I looked on the carvings, the statues, the broken arches, where bluebells and wild flowers were waving, and it seemed inexpressibly beautiful. It haunted me in my dreams, and I found myself walking up and down that terrace, in a kind of dim, beautiful twilight, with some friend: it was a strange dream of joy. But I felt myself very ill even while there, and had to take my sofa again as soon as I returned. There lying, I took my pencil, and drew just the view of the castle which I could see from my window, as a souvenir of the happiness I had felt at Heidelberg.

[Illustration: of the author's window view of Heidelberg.]

Now, I know you will say with me that a day of such hazy, dreamy enjoyment is worth a great deal. We cannot tell why it is, or what it is, but one feels like an Æolian breathed on and touched by soft winds.

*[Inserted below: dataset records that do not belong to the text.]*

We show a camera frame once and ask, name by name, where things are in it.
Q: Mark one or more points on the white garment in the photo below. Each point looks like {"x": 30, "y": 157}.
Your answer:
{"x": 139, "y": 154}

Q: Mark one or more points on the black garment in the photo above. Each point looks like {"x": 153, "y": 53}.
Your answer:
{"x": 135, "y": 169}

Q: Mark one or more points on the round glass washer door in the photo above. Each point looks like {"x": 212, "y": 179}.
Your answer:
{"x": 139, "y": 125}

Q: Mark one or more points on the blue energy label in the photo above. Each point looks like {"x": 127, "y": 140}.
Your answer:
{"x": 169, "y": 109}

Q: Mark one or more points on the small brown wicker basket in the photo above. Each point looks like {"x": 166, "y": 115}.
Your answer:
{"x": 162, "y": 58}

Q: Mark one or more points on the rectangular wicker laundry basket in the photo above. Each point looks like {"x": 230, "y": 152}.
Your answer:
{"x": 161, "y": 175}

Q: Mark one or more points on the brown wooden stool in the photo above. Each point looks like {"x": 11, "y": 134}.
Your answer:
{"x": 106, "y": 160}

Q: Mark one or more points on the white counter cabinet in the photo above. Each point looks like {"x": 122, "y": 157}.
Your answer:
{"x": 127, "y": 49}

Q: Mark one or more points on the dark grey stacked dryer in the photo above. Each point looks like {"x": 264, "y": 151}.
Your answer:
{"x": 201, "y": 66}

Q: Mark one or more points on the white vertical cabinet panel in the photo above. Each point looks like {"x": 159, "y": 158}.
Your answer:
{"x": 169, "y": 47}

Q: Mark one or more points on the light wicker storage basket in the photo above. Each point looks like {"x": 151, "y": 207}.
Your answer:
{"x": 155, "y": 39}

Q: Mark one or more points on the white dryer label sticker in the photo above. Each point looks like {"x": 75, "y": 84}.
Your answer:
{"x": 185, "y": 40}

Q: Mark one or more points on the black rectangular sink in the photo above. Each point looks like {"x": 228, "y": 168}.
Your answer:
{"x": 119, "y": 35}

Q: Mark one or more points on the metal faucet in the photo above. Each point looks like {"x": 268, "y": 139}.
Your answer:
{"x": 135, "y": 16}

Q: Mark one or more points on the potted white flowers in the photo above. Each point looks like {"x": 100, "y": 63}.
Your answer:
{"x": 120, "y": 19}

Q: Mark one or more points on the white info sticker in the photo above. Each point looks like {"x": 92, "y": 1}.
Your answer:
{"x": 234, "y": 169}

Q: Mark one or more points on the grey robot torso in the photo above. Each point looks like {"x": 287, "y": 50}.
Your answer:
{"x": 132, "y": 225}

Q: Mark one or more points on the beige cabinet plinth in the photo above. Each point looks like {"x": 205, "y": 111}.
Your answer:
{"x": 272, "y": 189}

[Illustration: of Heidelberg castle.]

This sketch of the castle gives only about half of it. Those tiny statues indicated in it on the points of the gables are figures in armor of large size. The two little kiosks or summer houses that you see, you will find, by turning back to the other picture, mark the extremities of the terrace. There is a singular tinge of the Moorish about this architecture which gives me great delight. That Moorish development always seemed to me strangely exciting and beautiful.